Two lines in the data below mark the range: the one with "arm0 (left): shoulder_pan" and the one with "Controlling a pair". Return both, along with every line between them, exactly.

________________________________________

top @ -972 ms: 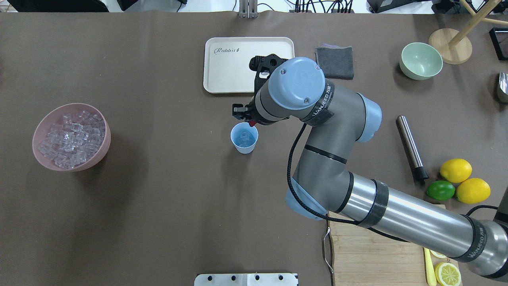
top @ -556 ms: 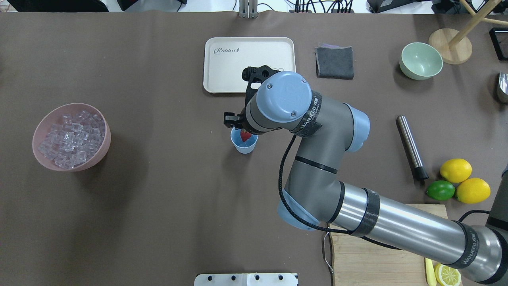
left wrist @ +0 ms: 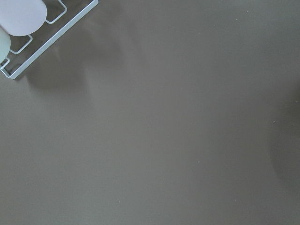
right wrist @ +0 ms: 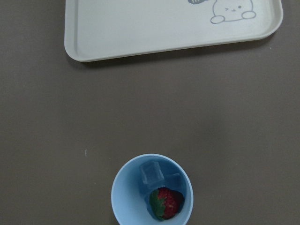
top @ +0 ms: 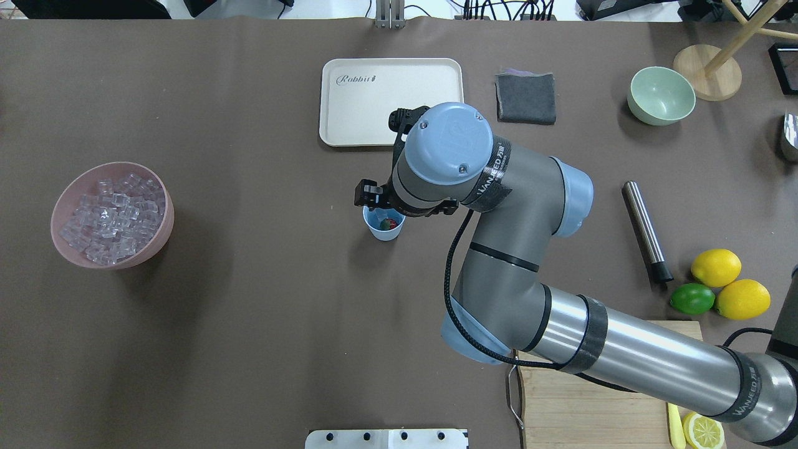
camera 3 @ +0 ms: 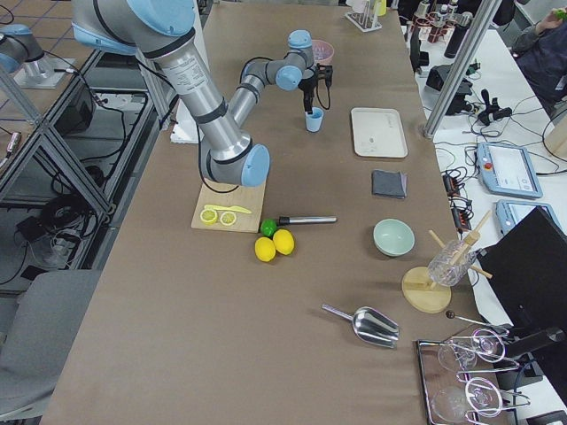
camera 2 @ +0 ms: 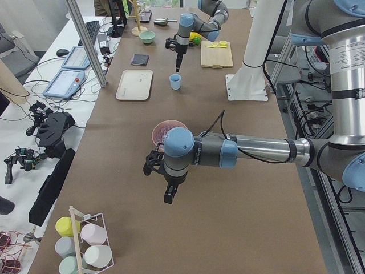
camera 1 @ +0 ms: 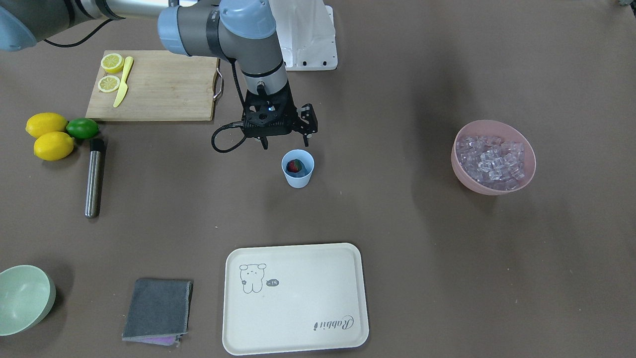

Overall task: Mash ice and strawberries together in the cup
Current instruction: 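Move the right gripper over to the steel pestle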

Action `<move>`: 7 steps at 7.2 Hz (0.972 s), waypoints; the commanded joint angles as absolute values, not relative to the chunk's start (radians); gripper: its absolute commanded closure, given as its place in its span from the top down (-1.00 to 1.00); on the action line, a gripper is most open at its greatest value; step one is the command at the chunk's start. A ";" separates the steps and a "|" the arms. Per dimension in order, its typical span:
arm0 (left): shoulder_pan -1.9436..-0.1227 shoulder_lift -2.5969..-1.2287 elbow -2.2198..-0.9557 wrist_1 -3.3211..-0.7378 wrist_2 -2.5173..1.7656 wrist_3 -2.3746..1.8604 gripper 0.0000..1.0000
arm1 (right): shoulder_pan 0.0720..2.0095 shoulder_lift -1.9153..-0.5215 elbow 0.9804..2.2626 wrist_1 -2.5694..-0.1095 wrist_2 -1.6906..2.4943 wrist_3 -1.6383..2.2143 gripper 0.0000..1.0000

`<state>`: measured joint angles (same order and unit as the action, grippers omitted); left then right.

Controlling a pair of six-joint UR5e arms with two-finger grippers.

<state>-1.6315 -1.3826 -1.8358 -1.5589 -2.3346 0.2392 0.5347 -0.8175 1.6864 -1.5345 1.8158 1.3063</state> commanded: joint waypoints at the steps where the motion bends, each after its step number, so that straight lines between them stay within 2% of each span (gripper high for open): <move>1: -1.628 -1.410 -1.836 -1.433 -2.332 0.239 0.98 | 0.616 -0.857 1.718 -1.618 1.915 1.293 1.00; 3: -1.628 -1.397 -1.832 -1.433 -2.333 0.241 0.98 | 0.711 -1.019 1.790 -1.614 1.916 1.179 1.00; 7: -1.624 -1.391 -1.822 -1.437 -2.335 0.241 0.98 | 0.967 -1.189 1.783 -1.612 2.125 0.734 1.00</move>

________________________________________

• _WRITTEN RESPONSE_:
arm0 (left): shoulder_pan -1.9436..-0.1227 shoulder_lift -2.5969..-1.2287 elbow -2.2198..-0.9557 wrist_1 -3.3211..-0.7378 wrist_2 -2.5173..1.7656 wrist_3 -2.3746..1.8604 gripper 0.0000..1.0000
arm1 (right): shoulder_pan 0.0720..2.0095 shoulder_lift -1.9153..-0.5215 elbow 0.9804..2.2626 wrist_1 -2.5694..-0.1095 wrist_2 -1.6906..2.4943 wrist_3 -1.6383..2.2143 gripper 0.0000..1.0000

`<state>`: measured joint angles (same order and unit as the action, grippers omitted); left then right.

Controlling a pair of six-joint UR5e arms with two-finger grippers.

The output is now finished.